4. Strengthen and improve the quality of human resources
a) Consolidate and develop nutrition staff; ensure the sustainability, especially of the network of specialized nutritionists and medical staff in rural areas; standardize clinical nutritionists.
b) Develop the curriculum; standardize training documents about nutrition in the medical school system; improve nutritional teaching or training capability for the teaching staff of schools; improve the quality of training and advanced training contents on nutrition work in schools, hospitals, and communities.
c) Improve the capability of officers of ministries, divisions, central authorities, unions, social organizations, non-governmental organizations, religious organizations in terms of integrating nutritional activities into programs or projects.
5. Enhance technical expertise for the implementation of nutritional intervention a) Improve meal quality; ensure food security and nutrition security
- Develop and disseminate dietary reference intakes, food pyramid, proper nutrition advice, menu, proportion, diet, and physical activities suitable for every subject.
- Develop regulations and provide guidelines for food labeling, nutrition labeling; enhance education and provision of advice for the people in order to create the needs of using varied, healthy, and nutritious food.
- Develop plans, nutritional agriculture models, and guidelines for food security and meal quality at households.
b) Increase the coverage and enhance the quality of essential nutritional interventions
- Develop and effectively implement programs, projects, and models of essential nutritional intervention such as: nutrition care in the first 1000 days of life (nutrition care for pregnant and breastfeeding women; exclusively breastfeeding for the first 6 months; proper additional meal and continuation of breastfeeding for children from 6 to 23 months old); monitor the children’s growth and development; manage and treat children with acute malnutrition; prevent micronutrient deficiency in mothers and children; ensure clean water, personal and environmental hygiene.
- Provide services of counseling, nutrition recovery, intervention models against obesity, prevention of non-infectious chronic diseases, and related risk factors at all levels. Strengthen the implementation of nutritional intervention for elderly people and occupational nutrition
- Promote the fortification of domestic or imported food products. Encourage people to use fortified foods. Supervise the implementation of regulations on mandatory food fortification.
- Strengthen the in-place food systems that are safe, diverse, nutritious, and sustainable in order to meet the needs of every subject in every region, especially areas affected by natural disasters and epidemics.
- Improve the service provision quality by constructing, standardizing technical procedures, guidelines for groups of nutritional intervention. Incorporate the evaluation of the quality of nutritional intervention into the annual evaluation target of healthcare facilities.
- Integrate nutritional services into other programs in terms of healthcare, education, social-economic development of mountainous areas and ethnic minority areas, new rural areas, poverty reduction, social protection in order to increase investment resources for every subject that needs interventions.
c) Implement nutritional activities at schools
- Promote and improve the quality of school nutrition education, physical education, and sports; integrate them into regular school hours, extracurricular activities; develop appropriate communication models.

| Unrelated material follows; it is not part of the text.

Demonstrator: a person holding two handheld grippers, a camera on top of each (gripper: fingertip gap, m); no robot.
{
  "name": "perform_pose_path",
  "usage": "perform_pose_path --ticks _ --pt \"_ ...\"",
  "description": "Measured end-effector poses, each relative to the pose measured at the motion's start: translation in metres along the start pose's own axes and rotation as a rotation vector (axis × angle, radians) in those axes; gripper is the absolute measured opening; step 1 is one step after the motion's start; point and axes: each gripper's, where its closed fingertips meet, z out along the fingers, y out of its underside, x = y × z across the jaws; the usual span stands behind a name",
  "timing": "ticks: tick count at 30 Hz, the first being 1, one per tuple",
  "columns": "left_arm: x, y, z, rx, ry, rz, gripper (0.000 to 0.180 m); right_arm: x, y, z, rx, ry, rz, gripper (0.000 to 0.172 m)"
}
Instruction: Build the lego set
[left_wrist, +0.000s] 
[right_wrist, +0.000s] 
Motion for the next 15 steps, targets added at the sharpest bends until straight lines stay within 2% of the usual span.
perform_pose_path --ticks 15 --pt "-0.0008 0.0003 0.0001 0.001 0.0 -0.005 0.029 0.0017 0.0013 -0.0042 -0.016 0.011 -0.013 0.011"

- Develop communication documents and organize communication activities for parents of students about proper nutrition, healthy and safe food, prevention of non-infectious diseases, and enhancement of physical activities for children, students. Pay special attention to proper nutrition for children in pre-puberty or puberty.
- Develop guidelines and organize school meals in a manner of nutrition assurance according to age, region, and food diversity assurance (for schools that provide meals for students). Promulgate regulations in order to prevent students from approaching unhealthy food.
- Develop mechanisms for cooperation and connection between the school and families in nutrition care for children, students; inform parents about the nutritional status of children, students in the school.
- Maintain regular deworming in areas with high prevalence of worms and helminths. c) Implement nutritional activities at hospitals
- Develop and implement specialized guidelines for nutritional treatment, clinical nutrition, and dietetics at facilities that provide examination and treatment.
- Organize communication activities and provide nutritional counseling for patients, their families at healthcare facilities.
- Implement regulations on nutrition in hospitals such as nutrition targets and breastfeeding in the criteria for hospital quality.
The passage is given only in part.